Te Puea marae chair concerned over continuing cries for help

By Mānia Clarke-Mamanu

Te Puea Marae chairman Hurimoana Dennis says homelessness and poverty are still major problems in the region, nine months after the Manaaki Tangata programme was closed at the marae.

Hurimoana Dennis hosted some of Auckland's community providers today to discuss issues and solutions to address the city's most impoverished 

It's been nearly one year since Te Puea marae open it's doors to the city's homeless however the needy are still knocking.

Mr Dennis says "Yesterday a mum came here looking for a home and food.
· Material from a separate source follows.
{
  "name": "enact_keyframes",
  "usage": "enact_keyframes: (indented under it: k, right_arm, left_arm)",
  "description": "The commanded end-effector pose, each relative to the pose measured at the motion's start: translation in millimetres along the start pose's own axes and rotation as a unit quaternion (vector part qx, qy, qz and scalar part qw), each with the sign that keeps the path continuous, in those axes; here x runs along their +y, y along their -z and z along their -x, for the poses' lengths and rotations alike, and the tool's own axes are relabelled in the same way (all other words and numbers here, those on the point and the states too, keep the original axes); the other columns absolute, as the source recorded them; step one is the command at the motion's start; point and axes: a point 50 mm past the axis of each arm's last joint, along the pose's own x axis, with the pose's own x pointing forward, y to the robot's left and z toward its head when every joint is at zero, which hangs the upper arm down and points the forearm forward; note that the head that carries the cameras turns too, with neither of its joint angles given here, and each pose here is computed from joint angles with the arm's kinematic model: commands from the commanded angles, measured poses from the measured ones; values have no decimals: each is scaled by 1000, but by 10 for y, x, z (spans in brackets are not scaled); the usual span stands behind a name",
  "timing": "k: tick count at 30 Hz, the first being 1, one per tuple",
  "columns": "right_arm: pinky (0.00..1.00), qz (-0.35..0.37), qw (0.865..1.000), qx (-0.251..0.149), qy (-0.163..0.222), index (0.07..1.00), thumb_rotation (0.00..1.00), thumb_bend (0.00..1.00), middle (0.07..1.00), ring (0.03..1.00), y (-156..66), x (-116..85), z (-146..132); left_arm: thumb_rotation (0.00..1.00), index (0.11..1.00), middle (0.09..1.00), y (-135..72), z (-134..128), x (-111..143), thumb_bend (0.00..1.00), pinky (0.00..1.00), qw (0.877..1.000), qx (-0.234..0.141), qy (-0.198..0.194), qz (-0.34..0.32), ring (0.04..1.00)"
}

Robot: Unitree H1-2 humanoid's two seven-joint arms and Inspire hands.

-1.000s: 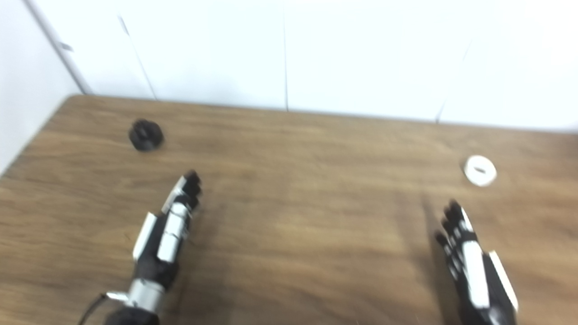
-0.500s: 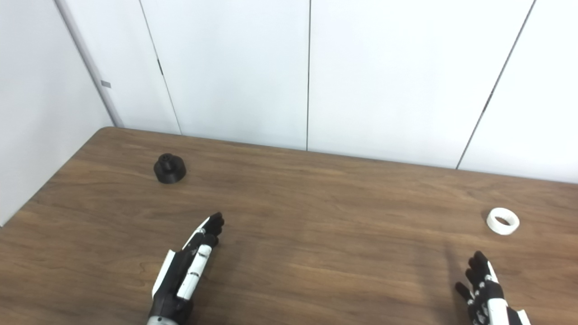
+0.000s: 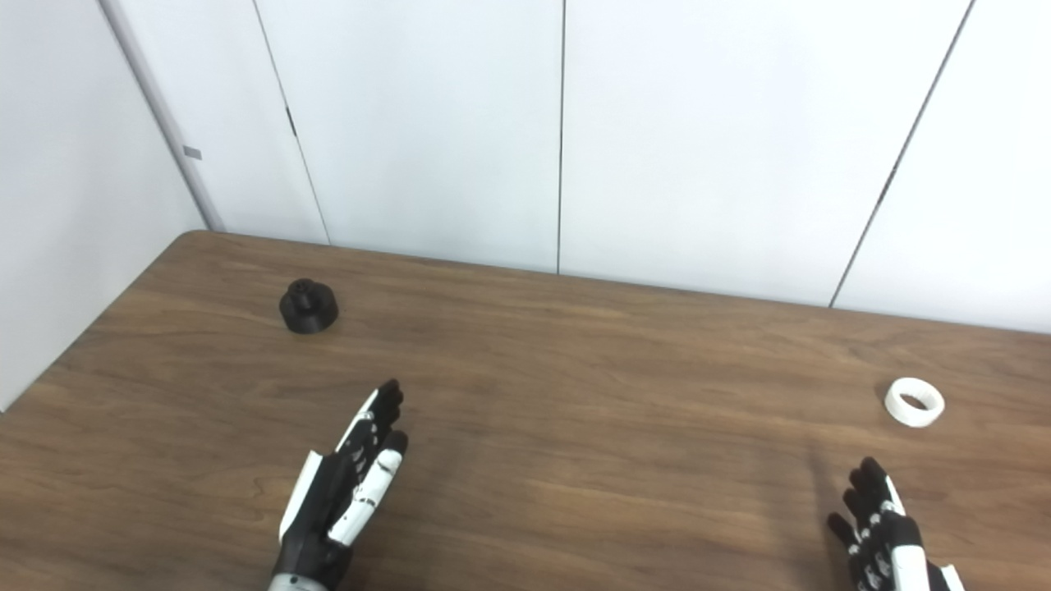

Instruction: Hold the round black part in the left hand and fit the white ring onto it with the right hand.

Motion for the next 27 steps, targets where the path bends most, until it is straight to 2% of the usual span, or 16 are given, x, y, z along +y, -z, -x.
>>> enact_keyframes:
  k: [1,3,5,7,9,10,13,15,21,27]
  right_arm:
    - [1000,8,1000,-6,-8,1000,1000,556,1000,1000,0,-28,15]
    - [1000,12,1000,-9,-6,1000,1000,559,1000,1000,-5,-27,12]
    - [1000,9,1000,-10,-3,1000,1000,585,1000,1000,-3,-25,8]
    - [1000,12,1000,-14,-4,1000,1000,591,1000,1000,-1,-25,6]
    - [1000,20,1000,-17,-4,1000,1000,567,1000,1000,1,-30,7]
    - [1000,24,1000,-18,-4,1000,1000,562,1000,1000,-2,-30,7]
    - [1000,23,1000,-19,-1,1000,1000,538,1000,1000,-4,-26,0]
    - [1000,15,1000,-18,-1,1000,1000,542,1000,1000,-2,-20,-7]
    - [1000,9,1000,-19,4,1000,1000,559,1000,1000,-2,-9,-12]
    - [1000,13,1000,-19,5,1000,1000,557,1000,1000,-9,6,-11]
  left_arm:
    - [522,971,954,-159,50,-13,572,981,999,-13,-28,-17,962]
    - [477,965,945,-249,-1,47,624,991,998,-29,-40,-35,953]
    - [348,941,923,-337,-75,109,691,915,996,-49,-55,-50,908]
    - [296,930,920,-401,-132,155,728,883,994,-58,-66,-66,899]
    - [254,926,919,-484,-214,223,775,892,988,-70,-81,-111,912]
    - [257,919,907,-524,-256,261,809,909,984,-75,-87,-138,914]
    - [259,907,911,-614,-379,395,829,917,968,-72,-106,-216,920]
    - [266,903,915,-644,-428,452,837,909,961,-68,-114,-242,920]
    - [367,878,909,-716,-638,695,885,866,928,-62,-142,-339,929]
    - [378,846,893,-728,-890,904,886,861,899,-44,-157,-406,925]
That's the situation.  Even though we've ended (Manaaki Tangata) the homeless whanau are still coming here." 

The Auckland Public Health Association who organised the hui say they wanted to hear from those dealing with the regions most needy.

Auckland Action Against Poverty co-ordinator, Vanessa Cole says "We still see people who are living in their cars with children,"  
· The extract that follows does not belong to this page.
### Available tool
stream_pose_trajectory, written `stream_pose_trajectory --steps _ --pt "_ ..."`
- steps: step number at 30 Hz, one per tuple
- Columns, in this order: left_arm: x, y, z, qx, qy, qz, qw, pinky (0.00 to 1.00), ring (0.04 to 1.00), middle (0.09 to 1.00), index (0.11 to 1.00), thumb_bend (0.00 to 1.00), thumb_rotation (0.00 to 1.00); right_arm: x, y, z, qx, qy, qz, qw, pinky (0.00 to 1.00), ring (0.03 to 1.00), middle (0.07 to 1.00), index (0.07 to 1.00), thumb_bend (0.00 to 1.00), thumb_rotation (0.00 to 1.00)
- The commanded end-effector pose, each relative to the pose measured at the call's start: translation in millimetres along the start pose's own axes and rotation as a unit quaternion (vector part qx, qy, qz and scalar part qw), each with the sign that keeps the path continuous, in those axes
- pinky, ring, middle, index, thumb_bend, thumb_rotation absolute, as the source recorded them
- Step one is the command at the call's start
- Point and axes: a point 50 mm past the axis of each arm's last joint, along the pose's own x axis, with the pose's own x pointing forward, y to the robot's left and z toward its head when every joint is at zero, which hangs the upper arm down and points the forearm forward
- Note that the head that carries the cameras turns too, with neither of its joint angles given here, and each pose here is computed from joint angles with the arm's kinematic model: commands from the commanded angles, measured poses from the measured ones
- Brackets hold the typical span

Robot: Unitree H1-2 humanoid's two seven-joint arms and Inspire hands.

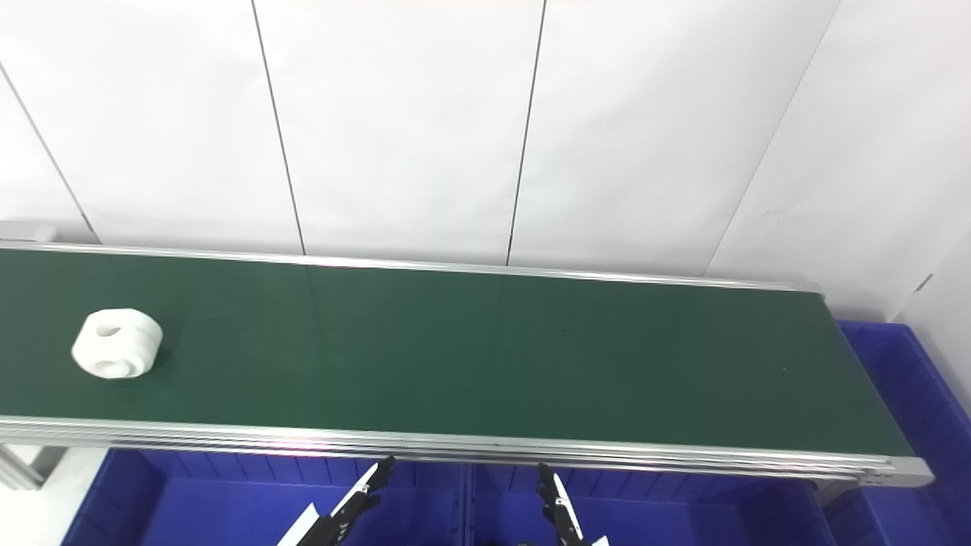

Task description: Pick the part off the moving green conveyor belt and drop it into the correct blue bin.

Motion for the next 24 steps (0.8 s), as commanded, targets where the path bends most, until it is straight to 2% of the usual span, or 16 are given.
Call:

Yesterday the government announced its plan to build 34, 000 new homes in Auckland over the next ten years.

"What the government really needs to be doing is critiquing and strengthening all health and social services because the majority of the families who came to us, although homeless, their problems included family violence, drug and alcohol abuse, methamphetamine, mental health issues, suicide, budgeting issues," says Dennis.

The government is set to announce its budget next week, and community providers have clear ideas of where they want the spending focused.
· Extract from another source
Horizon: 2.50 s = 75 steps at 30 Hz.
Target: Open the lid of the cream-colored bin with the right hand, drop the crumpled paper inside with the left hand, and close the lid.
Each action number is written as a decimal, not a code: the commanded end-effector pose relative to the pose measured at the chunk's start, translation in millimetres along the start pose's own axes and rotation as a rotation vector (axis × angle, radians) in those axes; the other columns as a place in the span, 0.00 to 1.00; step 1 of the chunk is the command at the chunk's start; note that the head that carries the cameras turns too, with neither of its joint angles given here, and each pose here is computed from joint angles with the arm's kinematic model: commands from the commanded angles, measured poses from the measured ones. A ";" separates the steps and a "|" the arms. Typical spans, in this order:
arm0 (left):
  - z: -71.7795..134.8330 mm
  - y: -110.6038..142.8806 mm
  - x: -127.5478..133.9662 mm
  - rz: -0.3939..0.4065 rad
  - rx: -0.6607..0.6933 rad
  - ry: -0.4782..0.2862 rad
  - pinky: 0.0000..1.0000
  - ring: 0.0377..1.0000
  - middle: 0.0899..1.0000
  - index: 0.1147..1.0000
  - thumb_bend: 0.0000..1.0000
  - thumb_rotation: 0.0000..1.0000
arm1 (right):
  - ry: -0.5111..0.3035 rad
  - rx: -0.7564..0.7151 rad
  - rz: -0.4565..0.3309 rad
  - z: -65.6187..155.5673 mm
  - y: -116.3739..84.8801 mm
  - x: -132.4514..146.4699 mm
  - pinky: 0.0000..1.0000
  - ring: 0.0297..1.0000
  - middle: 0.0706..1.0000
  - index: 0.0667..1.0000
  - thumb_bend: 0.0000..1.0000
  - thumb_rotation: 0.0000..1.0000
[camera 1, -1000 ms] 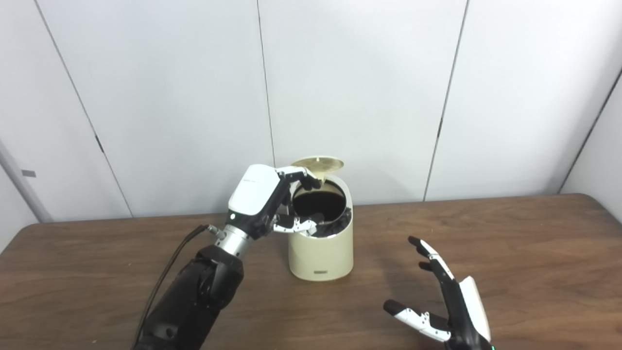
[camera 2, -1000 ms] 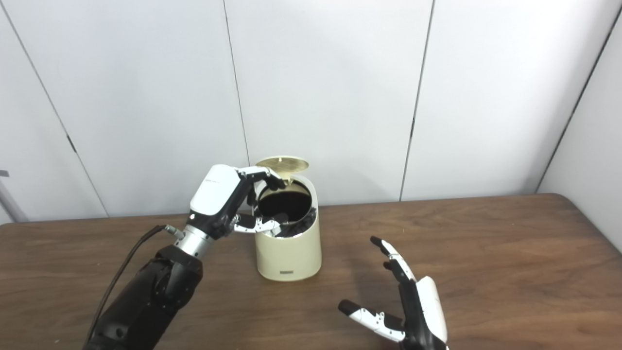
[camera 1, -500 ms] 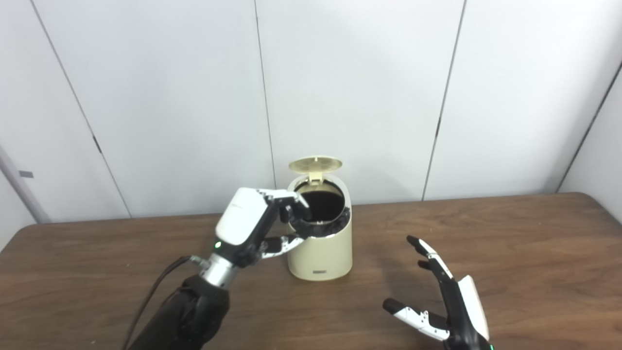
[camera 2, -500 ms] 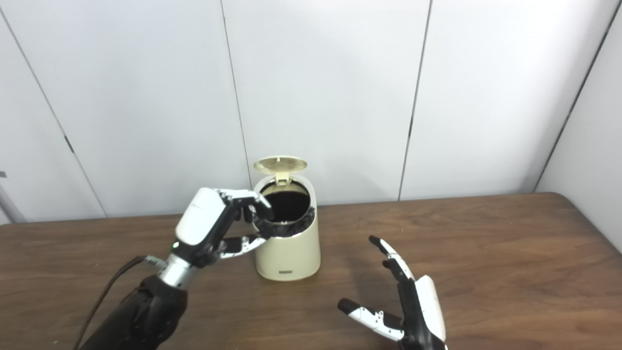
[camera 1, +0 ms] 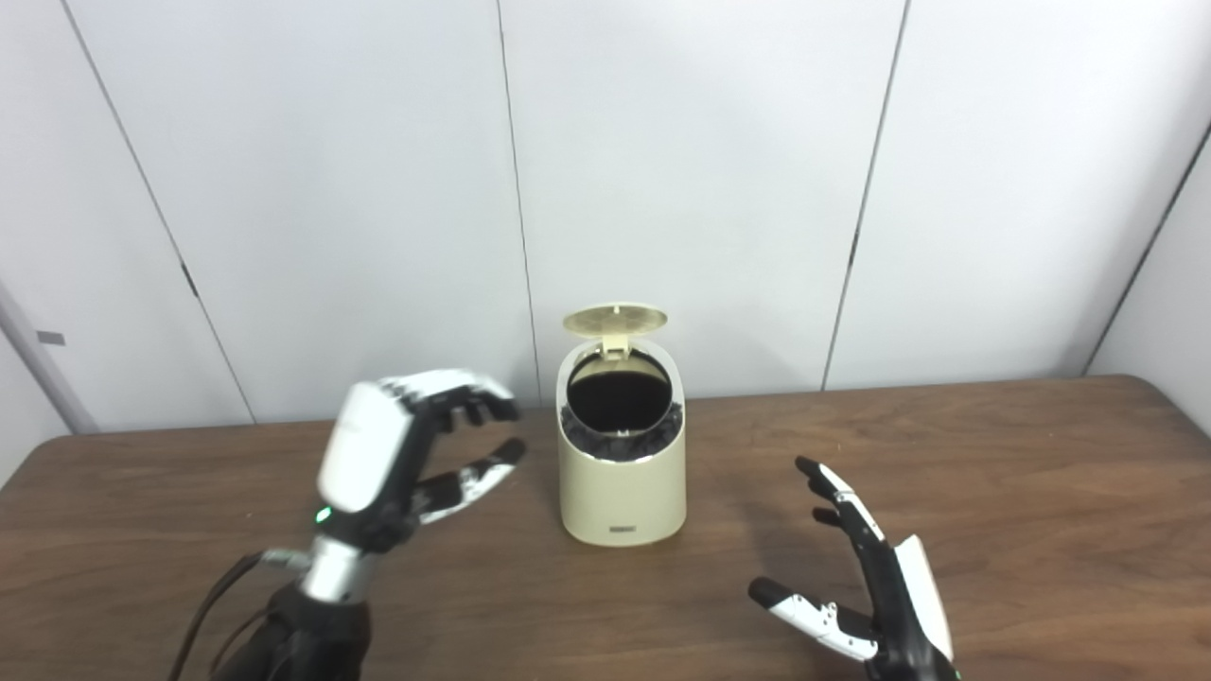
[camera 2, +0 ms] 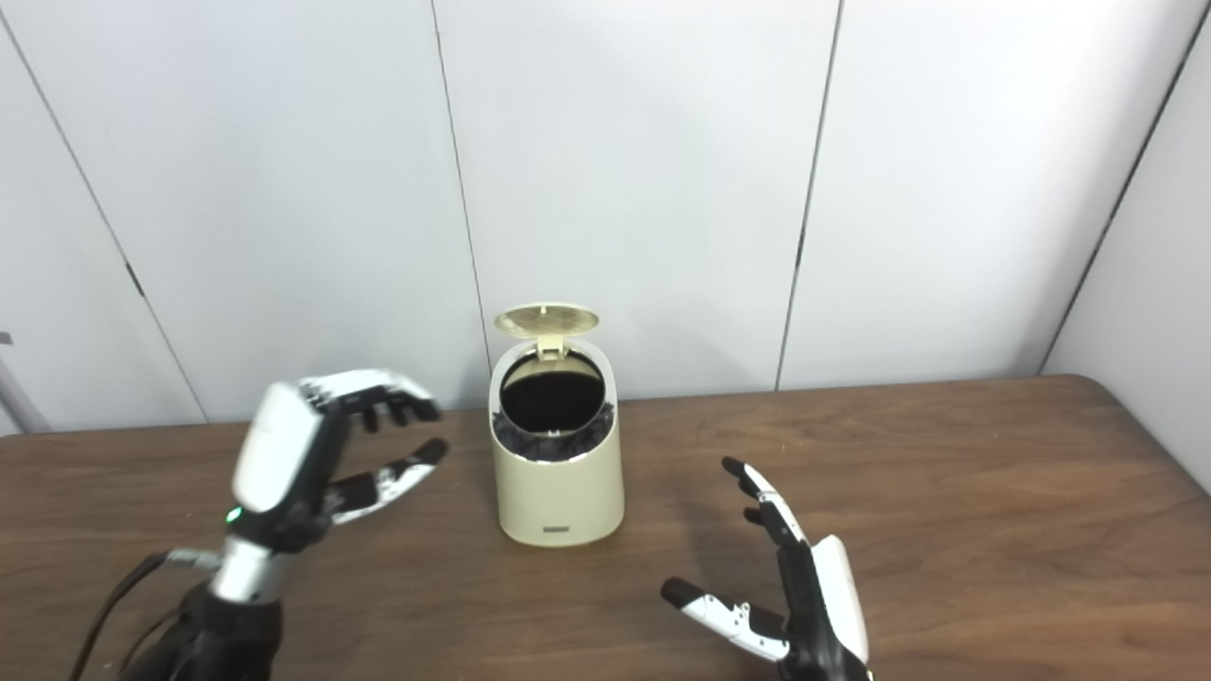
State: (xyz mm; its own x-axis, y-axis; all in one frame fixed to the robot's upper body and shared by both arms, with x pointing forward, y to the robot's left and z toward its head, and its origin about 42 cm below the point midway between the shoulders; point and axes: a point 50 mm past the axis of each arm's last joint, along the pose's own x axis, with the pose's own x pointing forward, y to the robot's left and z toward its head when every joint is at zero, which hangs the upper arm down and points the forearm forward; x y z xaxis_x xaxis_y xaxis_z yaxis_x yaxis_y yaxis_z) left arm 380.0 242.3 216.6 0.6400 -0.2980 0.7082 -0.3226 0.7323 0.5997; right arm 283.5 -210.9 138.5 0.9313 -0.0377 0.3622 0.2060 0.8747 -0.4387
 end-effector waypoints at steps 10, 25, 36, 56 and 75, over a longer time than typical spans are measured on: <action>2.0 29.6 -57.9 0.134 -0.168 0.213 0.24 0.38 0.41 0.46 0.50 0.00 | -0.024 0.008 0.002 -7.2 -0.5 2.2 0.79 0.87 0.88 0.86 0.87 0.70; 11.4 18.6 -139.7 0.122 -0.406 0.523 0.42 0.48 0.49 0.43 0.51 0.05 | -0.015 -0.012 -0.002 -12.7 -9.2 2.7 0.81 0.87 0.87 0.86 0.88 0.71; 7.8 11.4 -139.6 0.078 -0.431 0.532 0.45 0.54 0.56 0.56 0.69 0.24 | -0.073 -0.061 -0.013 -4.8 -16.7 15.5 0.80 0.87 0.87 0.86 0.85 0.71; 7.7 -0.9 -136.2 0.036 -0.446 0.522 0.46 0.56 0.57 0.53 0.70 0.20 | -0.406 -0.304 -0.047 91.6 -68.3 138.5 0.76 0.84 0.85 0.83 0.87 0.69; 11.2 -11.1 -134.2 0.032 -0.438 0.517 0.45 0.55 0.56 0.52 0.70 0.20 | -0.458 -0.616 0.224 181.0 -38.3 194.5 0.66 0.79 0.81 0.81 0.91 0.63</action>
State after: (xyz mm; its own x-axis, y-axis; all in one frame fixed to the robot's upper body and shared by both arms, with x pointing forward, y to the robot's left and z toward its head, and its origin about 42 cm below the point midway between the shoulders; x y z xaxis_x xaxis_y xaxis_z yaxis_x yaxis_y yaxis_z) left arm 292.1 277.8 129.3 0.9225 -0.0148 0.3857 -0.1139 0.9443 0.3087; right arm 399.2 -167.6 340.2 0.8282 0.4079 0.3844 0.1954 0.4328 -0.8801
Auckland City Mission CEO, Chris Farrelly says, "Minimum wage is too minimum. Umm, we have to actually get to a living wage where a family of four or five can actually afford to feed the family."

Vanessa Cole says "We need to spend more money on hundreds of thousands of state housing and on giving everybody a liveable income, including unemployed and employed workers." 

Te Puea marae is considering a revised second Manaaki Tangata programme for the winter months.